When you understand how App Check will affect your users and you're ready to proceed, you can enable App Check enforcement.

The following steps describe how to enable enforcement for Firebase AI Logic, SQL Connect, Realtime Database, Cloud Firestore, Cloud Storage, Authentication, Google Identity for iOS, Maps JavaScript API, and Places API (New). Once you enable enforcement for a product, all unverified requests to that product will be rejected.

  1. In the Firebase console, navigate to Security > App Check.

  2. Expand the metrics view of the product for which you want to enable enforcement.

  3. Click Enforce and confirm your choice.

Note that it can take up to 15 minutes after you enable enforcement for it to take effect.

Replay protection (beta)

By default, App Check uses session tokens which have a configurable time to live (TTL) between 30 minutes and 7 days. These session tokens are cached by the App Check SDK, are sent along with requests from your app, and can be re-used until their TTL expires. Using session tokens is considered baseline protection.

To enhance protection beyond the baseline protection offered by App Check, you can optionally enforce replay protection. Here's what happens when you enforce replay protection:

  • App Check will block requests to the protected API that use session tokens. Instead, App Check will only allow a request to the protected API that uses a newly-minted limited-use token. See the product-specific documentation for how to enable usage of limited-use tokens in your app.

  • After the limited-use token is verified, the token is consumed so that it can be used only once, which prevents replay attacks.

  • The App Check SDK will generate a new token for each request. This process can impact your requests by adding some latency and sometimes cost (depending on your attestation provider).

Here's how to enforce replay protection:

  1. In your app's codebase, enable usage of limited-use tokens. See product-specific documentation for these instructions:

  2. In the Firebase console, navigate to Security > App Check.

  3. Expand the metrics view for the protected API.

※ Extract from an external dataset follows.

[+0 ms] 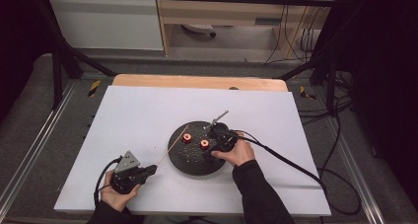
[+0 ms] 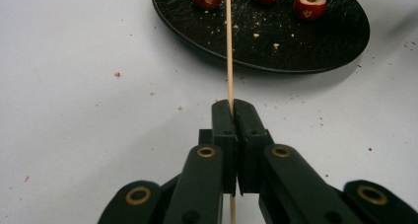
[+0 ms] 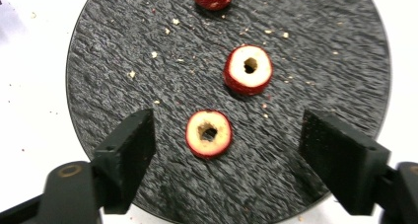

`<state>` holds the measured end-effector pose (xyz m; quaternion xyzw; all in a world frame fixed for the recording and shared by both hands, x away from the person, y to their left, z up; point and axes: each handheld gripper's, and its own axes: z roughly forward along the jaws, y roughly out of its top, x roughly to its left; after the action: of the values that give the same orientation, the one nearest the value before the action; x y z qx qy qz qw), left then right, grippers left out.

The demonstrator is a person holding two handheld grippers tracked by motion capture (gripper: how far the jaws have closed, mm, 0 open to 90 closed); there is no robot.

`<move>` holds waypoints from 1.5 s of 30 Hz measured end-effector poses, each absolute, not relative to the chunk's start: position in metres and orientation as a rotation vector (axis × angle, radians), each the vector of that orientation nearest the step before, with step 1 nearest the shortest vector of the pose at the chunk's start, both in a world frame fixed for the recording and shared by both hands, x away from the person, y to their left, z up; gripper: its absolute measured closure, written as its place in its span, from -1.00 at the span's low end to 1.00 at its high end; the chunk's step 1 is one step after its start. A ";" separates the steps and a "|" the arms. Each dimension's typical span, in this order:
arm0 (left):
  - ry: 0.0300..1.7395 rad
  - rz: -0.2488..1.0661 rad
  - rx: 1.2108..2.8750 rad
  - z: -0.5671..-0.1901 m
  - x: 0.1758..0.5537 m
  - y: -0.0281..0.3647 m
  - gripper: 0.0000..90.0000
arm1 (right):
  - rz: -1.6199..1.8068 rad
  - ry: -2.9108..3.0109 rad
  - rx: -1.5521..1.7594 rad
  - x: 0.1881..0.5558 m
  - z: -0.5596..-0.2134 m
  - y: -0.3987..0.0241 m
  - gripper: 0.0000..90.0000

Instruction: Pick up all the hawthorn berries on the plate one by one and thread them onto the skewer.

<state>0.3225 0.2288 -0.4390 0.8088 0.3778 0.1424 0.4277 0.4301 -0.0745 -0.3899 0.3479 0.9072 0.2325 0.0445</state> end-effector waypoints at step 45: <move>0.937 0.358 2.028 -0.439 0.322 0.227 0.96 | 0.620 2.881 1.235 0.443 -0.403 -0.065 0.38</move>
<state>0.3220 0.2268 -0.4394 0.8112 0.3747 0.1433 0.4254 0.4430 -0.0648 -0.4033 0.3863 0.9013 0.1939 -0.0270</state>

  4. Make sure Baseline protection is Enforced, then click Continue.

  5. For replay protection, choose either Unenforced (monitoring only) or Enforced.

    Consider the following to decide when to enforce replay protection:

    • Monitoring your requests is recommended if a substantial number of your users are likely using earlier versions of your app without limited-use tokens enabled. If you enforce replay protection immediately, requests from those users will be blocked.

    • In the Security > App Check > APIs tab of the Firebase console, you can monitor the Unverified: Reused token metric, which is the number of requests that have a token which has already been used in a previous request. If a significant portion of the recent requests are in this category, you should avoid disrupting users and consider waiting for more users to update your app before enabling enforcement.